The MBartForQuestionAnswering forward method, overrides the __call__() special method.

Note

Although the recipe for forward pass needs to be defined within this function, one should call the Module instance afterwards instead of this since the former takes care of running the pre and post processing steps while the latter silently ignores them.

Parameters

input_ids (torch.LongTensor of shape (batch_size, sequence_length)) –
Indices of input sequence tokens in the vocabulary. Padding will be ignored by default should you provide it.

Indices can be obtained using MBartTokenizer. See transformers.PreTrainedTokenizer.encode() and transformers.PreTrainedTokenizer.__call__() for details.

What are input IDs?
attention_mask (torch.Tensor of shape (batch_size, sequence_length), optional) –
Mask to avoid performing attention on padding token indices. Mask values selected in [0, 1]:
- 1 for tokens that are not masked,
- 0 for tokens that are masked.
What are attention masks?
decoder_input_ids (torch.LongTensor of shape (batch_size, target_sequence_length), optional) – Provide for translation and summarization training. By default, the model will create this tensor by shifting the input_ids to the right, following the paper.
decoder_input_ids –
Indices of decoder input sequence tokens in the vocabulary.

Indices can be obtained using MBartTokenizer. See transformers.PreTrainedTokenizer.encode() and transformers.PreTrainedTokenizer.__call__() for details.

What are input IDs?

MBart uses a specific language id token as the starting token for decoder_input_ids generation that varies according to source and target language, e.g. 25004 for en_XX, and 25003 for de_DE. If past_key_values is used, optionally only the last decoder_input_ids have to be input (see past_key_values).

For translation and summarization training, decoder_input_ids should be provided. If no decoder_input_ids is provided, the model will create this tensor by shifting the input_ids to the right for denoising pre-training following the paper.
decoder_attention_mask (torch.LongTensor of shape (batch_size, target_sequence_length), optional) –
Default behavior: generate a tensor that ignores pad tokens in decoder_input_ids. Causal mask will also be used by default.

If you want to change padding behavior, you should read modeling_mbart._prepare_decoder_inputs() and modify to your needs. See diagram 1 in the paper for more information on the default strategy.
head_mask (torch.Tensor of shape (num_layers, num_heads), optional) –
Mask to nullify selected heads of the attention modules in the encoder. Mask values selected in [0, 1]:
- 1 indicates the head is not masked,
- 0 indicates the heas is masked.
decoder_head_mask (torch.Tensor of shape (num_layers, num_heads), optional) –
Mask to nullify selected heads of the attention modules in the decoder. Mask values selected in [0, 1]:
- 1 indicates the head is not masked,
- 0 indicates the head is masked.
encoder_outputs (tuple(tuple(torch.FloatTensor), optional) – Tuple consists of (last_hidden_state, optional: hidden_states, optional: attentions) last_hidden_state of shape (batch_size, sequence_length, hidden_size), optional) is a sequence of hidden-states at the output of the last layer of the encoder. Used in the cross-attention of the decoder.
past_key_values (Tuple[Tuple[torch.Tensor]] of length config.n_layers with each tuple having 2 tuples each of which has 2 tensors of shape (batch_size, num_heads, sequence_length - 1, embed_size_per_head)) –
Contains precomputed key and value hidden-states of the attention blocks. Can be used to speed up decoding.

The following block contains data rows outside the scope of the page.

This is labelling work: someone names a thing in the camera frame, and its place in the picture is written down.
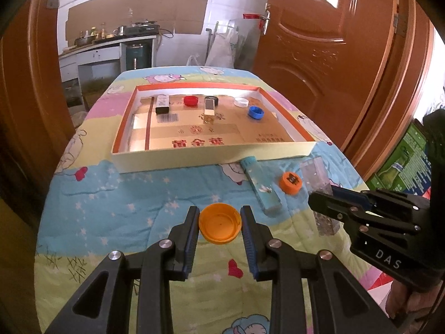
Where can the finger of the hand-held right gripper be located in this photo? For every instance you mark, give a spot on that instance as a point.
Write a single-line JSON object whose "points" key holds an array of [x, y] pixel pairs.
{"points": [[326, 203], [347, 195]]}

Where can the red bottle cap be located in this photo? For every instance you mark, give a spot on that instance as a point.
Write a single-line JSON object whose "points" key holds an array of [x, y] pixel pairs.
{"points": [[191, 101]]}

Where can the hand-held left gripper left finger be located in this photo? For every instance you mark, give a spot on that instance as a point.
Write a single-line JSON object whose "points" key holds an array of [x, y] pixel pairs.
{"points": [[192, 236]]}

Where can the group of condiment bottles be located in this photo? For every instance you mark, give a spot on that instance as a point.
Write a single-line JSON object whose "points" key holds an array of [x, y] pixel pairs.
{"points": [[97, 33]]}

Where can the gold rectangular box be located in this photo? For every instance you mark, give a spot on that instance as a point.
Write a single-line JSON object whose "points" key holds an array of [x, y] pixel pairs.
{"points": [[209, 111]]}

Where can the white plastic bag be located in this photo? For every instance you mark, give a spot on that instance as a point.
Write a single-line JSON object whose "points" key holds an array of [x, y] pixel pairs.
{"points": [[222, 48]]}

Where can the blue bottle cap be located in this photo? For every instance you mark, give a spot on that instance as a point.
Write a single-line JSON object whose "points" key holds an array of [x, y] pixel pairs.
{"points": [[256, 112]]}

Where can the green cylinder appliance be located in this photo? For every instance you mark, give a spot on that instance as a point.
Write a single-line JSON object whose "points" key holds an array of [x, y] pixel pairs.
{"points": [[139, 55]]}

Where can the green printed carton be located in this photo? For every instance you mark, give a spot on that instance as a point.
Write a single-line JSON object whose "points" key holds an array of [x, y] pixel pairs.
{"points": [[403, 160]]}

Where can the red ribbon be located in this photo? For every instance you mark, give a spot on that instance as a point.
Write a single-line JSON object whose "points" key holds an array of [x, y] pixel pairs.
{"points": [[251, 16]]}

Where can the dark wok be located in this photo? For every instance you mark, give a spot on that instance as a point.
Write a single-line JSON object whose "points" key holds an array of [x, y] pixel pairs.
{"points": [[85, 40]]}

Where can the metal pot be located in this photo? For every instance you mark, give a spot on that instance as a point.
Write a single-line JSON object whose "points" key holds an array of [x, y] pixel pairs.
{"points": [[119, 31]]}

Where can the black and white small box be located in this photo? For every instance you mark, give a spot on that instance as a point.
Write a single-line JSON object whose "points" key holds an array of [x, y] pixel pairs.
{"points": [[162, 105]]}

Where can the teal rectangular box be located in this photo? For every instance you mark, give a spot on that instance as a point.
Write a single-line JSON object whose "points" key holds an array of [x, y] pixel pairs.
{"points": [[260, 184]]}

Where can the large orange bottle cap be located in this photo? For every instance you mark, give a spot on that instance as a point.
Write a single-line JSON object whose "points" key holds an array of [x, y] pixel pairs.
{"points": [[219, 224]]}

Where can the shallow cardboard box tray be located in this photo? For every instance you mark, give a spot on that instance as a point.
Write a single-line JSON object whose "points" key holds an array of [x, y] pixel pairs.
{"points": [[208, 135]]}

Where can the white bottle cap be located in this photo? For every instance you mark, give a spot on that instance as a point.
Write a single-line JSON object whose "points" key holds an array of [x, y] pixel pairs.
{"points": [[241, 102]]}

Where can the cardboard wall sheets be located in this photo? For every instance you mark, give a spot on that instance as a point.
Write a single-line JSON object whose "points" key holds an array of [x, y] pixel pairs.
{"points": [[139, 10]]}

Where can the clear patterned rectangular box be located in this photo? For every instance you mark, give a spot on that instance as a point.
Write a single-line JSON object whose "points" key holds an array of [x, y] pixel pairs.
{"points": [[314, 174]]}

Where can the small orange cap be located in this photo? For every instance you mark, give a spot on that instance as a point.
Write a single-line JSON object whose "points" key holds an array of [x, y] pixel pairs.
{"points": [[290, 182]]}

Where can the wooden door frame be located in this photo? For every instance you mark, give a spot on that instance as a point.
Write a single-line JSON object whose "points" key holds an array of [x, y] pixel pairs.
{"points": [[406, 94]]}

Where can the door hinge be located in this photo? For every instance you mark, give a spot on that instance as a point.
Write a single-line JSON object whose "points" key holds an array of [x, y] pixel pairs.
{"points": [[400, 24]]}

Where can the kitchen counter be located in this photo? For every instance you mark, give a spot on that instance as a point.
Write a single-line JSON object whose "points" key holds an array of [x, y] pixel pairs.
{"points": [[97, 59]]}

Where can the black gas stove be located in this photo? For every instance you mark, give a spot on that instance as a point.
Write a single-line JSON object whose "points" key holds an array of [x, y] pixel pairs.
{"points": [[142, 29]]}

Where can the black bottle cap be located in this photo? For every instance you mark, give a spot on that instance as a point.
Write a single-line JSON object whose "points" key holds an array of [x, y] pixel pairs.
{"points": [[216, 101]]}

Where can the brown wooden door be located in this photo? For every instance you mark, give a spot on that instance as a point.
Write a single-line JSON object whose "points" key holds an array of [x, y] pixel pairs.
{"points": [[313, 41]]}

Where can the person's right hand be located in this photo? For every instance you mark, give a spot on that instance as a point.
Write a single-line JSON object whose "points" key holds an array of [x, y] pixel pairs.
{"points": [[429, 309]]}

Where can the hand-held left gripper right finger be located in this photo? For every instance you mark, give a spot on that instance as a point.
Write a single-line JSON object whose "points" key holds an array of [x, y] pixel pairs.
{"points": [[248, 236]]}

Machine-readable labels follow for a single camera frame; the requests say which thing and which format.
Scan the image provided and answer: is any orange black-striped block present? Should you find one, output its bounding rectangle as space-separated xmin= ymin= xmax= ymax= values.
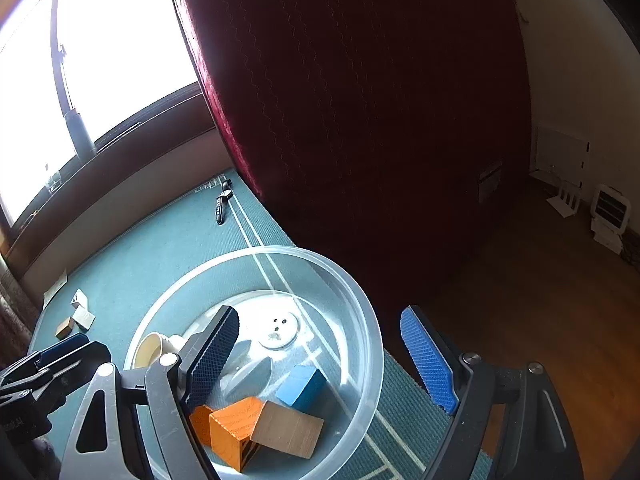
xmin=209 ymin=396 xmax=266 ymax=472

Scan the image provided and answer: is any green table mat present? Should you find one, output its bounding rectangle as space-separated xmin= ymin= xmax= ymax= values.
xmin=27 ymin=167 xmax=493 ymax=480

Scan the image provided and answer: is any brown window sill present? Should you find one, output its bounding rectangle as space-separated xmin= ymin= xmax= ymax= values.
xmin=10 ymin=82 xmax=221 ymax=261

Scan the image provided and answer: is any clear plastic bowl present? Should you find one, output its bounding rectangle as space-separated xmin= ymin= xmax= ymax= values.
xmin=122 ymin=245 xmax=385 ymax=480

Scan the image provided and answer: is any white wall panel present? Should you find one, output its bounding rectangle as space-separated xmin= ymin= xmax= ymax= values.
xmin=532 ymin=125 xmax=591 ymax=186

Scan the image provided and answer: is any small white stand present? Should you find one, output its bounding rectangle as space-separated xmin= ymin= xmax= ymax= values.
xmin=546 ymin=181 xmax=583 ymax=218

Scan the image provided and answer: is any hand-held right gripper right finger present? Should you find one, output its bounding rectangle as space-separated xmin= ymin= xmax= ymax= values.
xmin=400 ymin=305 xmax=583 ymax=480

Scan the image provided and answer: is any small orange block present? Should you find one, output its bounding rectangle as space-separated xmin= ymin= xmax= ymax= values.
xmin=189 ymin=404 xmax=216 ymax=446

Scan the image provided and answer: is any black cylinder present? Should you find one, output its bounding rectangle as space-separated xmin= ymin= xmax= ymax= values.
xmin=62 ymin=109 xmax=97 ymax=158

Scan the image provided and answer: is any white cup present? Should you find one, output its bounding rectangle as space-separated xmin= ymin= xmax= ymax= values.
xmin=131 ymin=331 xmax=187 ymax=368

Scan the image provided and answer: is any white electric heater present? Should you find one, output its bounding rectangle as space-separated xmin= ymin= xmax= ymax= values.
xmin=590 ymin=184 xmax=630 ymax=253

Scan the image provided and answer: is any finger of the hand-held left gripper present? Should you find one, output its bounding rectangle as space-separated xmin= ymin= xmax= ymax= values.
xmin=30 ymin=342 xmax=112 ymax=411
xmin=0 ymin=335 xmax=90 ymax=386

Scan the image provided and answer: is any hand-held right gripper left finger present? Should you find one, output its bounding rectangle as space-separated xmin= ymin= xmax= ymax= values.
xmin=59 ymin=305 xmax=240 ymax=480

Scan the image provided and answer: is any black strap wristwatch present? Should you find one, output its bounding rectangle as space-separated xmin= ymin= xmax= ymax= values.
xmin=214 ymin=178 xmax=234 ymax=225

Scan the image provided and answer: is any white paper sheet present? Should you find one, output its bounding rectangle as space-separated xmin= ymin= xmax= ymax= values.
xmin=42 ymin=270 xmax=68 ymax=311

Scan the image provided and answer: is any red quilted curtain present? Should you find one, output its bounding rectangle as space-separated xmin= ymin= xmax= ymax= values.
xmin=165 ymin=0 xmax=531 ymax=331

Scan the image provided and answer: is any blue block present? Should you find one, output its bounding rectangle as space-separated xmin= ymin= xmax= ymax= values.
xmin=275 ymin=364 xmax=327 ymax=411

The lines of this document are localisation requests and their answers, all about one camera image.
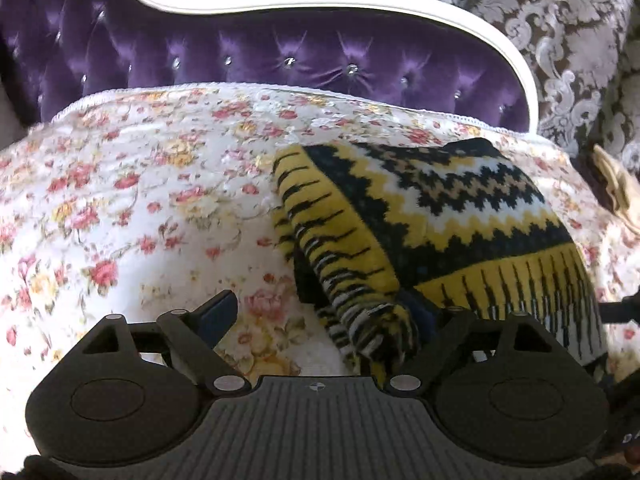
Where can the floral quilted bedspread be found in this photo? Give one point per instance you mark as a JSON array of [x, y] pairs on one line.
[[150, 200]]

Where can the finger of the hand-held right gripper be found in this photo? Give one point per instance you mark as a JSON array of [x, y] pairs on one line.
[[620, 311]]

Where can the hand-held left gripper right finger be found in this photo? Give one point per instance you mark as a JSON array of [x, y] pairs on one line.
[[440, 340]]

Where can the yellow navy patterned knit sweater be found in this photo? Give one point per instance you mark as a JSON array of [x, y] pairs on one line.
[[450, 220]]

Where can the purple tufted headboard white frame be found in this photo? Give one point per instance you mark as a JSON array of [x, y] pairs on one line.
[[250, 55]]

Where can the brown silver damask curtain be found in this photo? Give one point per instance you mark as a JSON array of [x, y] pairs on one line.
[[550, 25]]

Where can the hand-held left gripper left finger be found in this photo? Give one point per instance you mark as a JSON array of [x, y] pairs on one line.
[[217, 317]]

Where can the cream cloth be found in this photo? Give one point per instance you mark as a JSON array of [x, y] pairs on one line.
[[620, 185]]

If past_key_values are used, the user can optionally input only the last decoder_input_ids (those that don’t have their past key value states given to this model) of shape (batch_size, 1) instead of all decoder_input_ids` of shape (batch_size, sequence_length).
inputs_embeds (torch.FloatTensor of shape (batch_size, sequence_length, hidden_size), optional) – Optionally, instead of passing input_ids you can choose to directly pass an embedded representation. This is useful if you want more control over how to convert input_ids indices into associated vectors than the model’s internal embedding lookup matrix.
decoder_inputs_embeds (torch.FloatTensor of shape (batch_size, target_sequence_length, hidden_size), optional) –
Optionally, instead of passing decoder_input_ids you can choose to directly pass an embedded representation. If past_key_values is used, optionally only the last decoder_inputs_embeds have to be input (see past_key_values). This is useful if you want more control over how to convert decoder_input_ids indices into associated vectors than the model’s internal embedding lookup matrix.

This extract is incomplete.